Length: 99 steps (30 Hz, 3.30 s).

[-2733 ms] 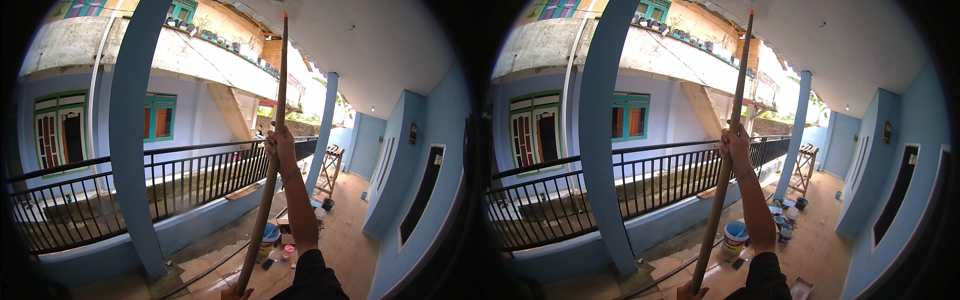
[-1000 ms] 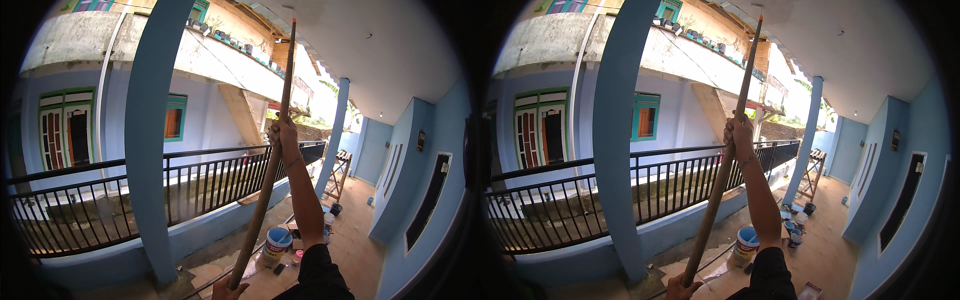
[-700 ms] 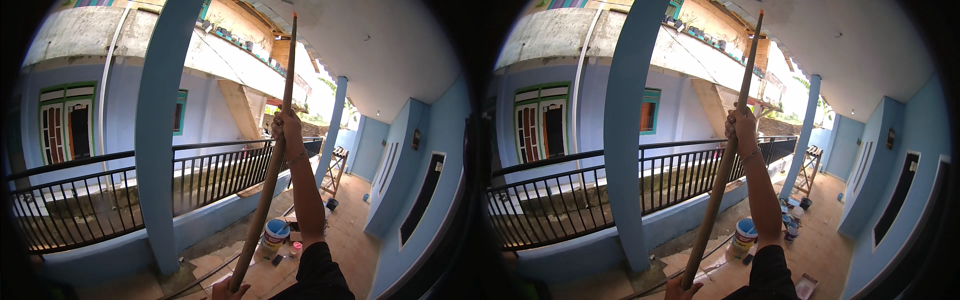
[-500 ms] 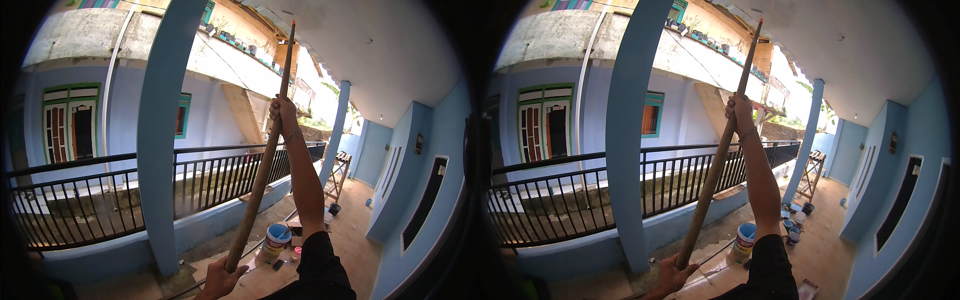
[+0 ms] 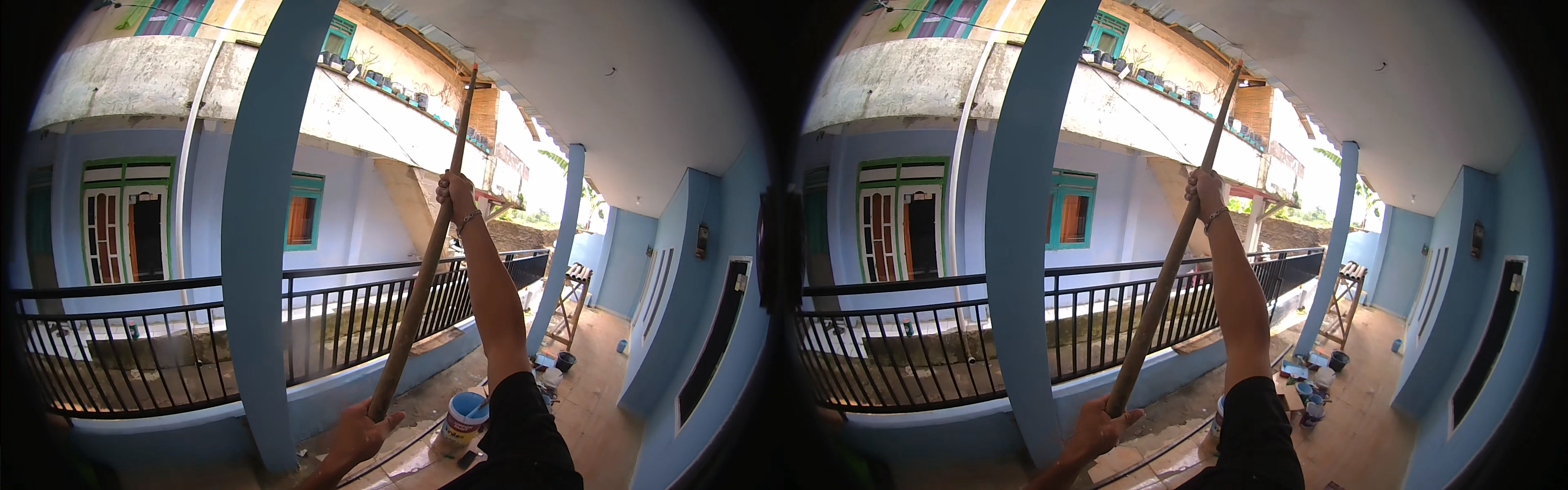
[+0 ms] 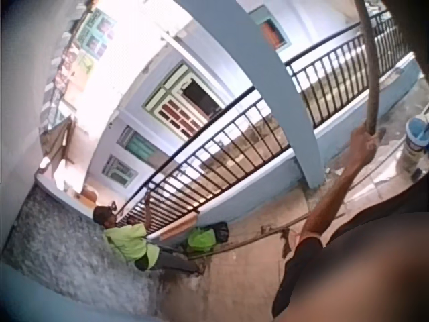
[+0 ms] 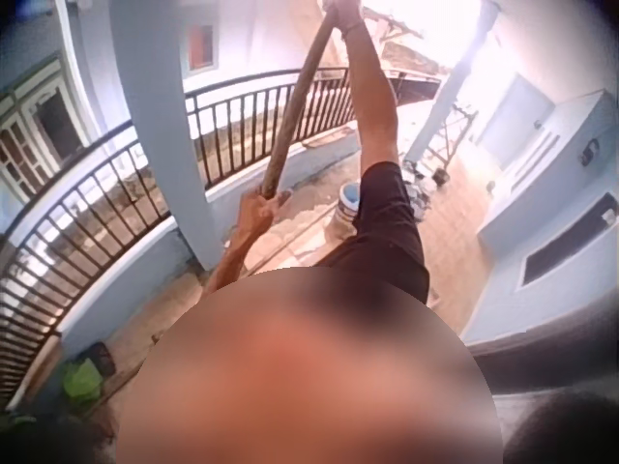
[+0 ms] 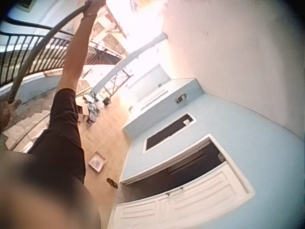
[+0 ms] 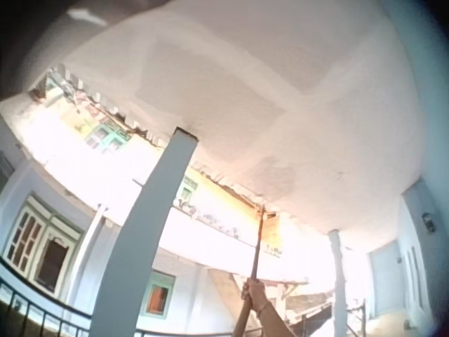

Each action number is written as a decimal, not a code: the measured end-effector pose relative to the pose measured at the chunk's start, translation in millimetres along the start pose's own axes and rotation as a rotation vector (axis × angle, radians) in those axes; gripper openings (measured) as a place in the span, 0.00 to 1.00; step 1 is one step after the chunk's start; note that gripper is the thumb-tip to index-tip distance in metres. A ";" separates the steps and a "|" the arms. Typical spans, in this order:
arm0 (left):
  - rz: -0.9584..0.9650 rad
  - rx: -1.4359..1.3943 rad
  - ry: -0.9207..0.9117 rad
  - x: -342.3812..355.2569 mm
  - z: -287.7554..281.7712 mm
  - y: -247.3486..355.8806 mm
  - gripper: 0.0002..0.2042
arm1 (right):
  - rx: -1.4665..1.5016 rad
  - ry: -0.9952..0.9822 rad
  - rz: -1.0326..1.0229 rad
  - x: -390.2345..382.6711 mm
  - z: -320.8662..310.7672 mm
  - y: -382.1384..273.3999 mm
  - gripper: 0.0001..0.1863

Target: The person mixes white paint in a tray while sitting on the floor, then stands and uses a long-handled roller to apply paint to the ceiling of a covered outdoor corridor. The person repeatedly dips the roller and paints sections of the ceiling.

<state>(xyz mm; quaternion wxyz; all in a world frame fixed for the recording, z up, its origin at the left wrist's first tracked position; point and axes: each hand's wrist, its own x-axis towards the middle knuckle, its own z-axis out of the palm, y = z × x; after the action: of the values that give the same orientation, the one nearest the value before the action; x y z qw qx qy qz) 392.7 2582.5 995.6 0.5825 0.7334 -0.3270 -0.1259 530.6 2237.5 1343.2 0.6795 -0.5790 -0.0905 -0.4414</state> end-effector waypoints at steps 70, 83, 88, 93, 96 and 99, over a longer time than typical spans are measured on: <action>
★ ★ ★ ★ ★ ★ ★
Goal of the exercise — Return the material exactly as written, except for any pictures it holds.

Answer to the problem —
Length: 99 steps (30 Hz, 3.30 s).

[-2733 ms] 
[-1000 ms] 
[-700 ms] 
[-500 ms] 
[+0 ms] 
[+0 ms] 
[+0 ms] 
[+0 ms] 
[+0 ms] 

Each action number is written as a decimal, not a code: the measured end-effector pose relative to the pose measured at the chunk's start, translation in millimetres along the start pose's own axes and rotation as a rotation vector (axis × angle, radians) in those axes; gripper openings (measured) as a place in the span, 0.00 to 1.00; step 1 is one step after the chunk's start; note that gripper is the thumb-tip to index-tip distance in metres. A ";" separates the steps and a "|" the arms. Typical spans, in this order:
arm0 (left):
  - rz: -0.9584..0.9650 rad
  - rx: -1.4359..1.3943 rad
  - ry: -0.9207..0.9117 rad
  - x: -342.3812..355.2569 mm
  - z: -287.7554..281.7712 mm
  - y: -247.3486..355.8806 mm
  - gripper: 0.0002..0.2042
arm1 (right):
  - rx: -1.4665..1.5016 rad
  - ry: -0.9952..0.9822 rad
  - rz: -1.0326..1.0229 rad
  - x: -390.2345..382.6711 mm
  - z: -320.8662..310.7672 mm
  - y: -382.1384..273.3999 mm
  - gripper: 0.0001..0.1863

Target: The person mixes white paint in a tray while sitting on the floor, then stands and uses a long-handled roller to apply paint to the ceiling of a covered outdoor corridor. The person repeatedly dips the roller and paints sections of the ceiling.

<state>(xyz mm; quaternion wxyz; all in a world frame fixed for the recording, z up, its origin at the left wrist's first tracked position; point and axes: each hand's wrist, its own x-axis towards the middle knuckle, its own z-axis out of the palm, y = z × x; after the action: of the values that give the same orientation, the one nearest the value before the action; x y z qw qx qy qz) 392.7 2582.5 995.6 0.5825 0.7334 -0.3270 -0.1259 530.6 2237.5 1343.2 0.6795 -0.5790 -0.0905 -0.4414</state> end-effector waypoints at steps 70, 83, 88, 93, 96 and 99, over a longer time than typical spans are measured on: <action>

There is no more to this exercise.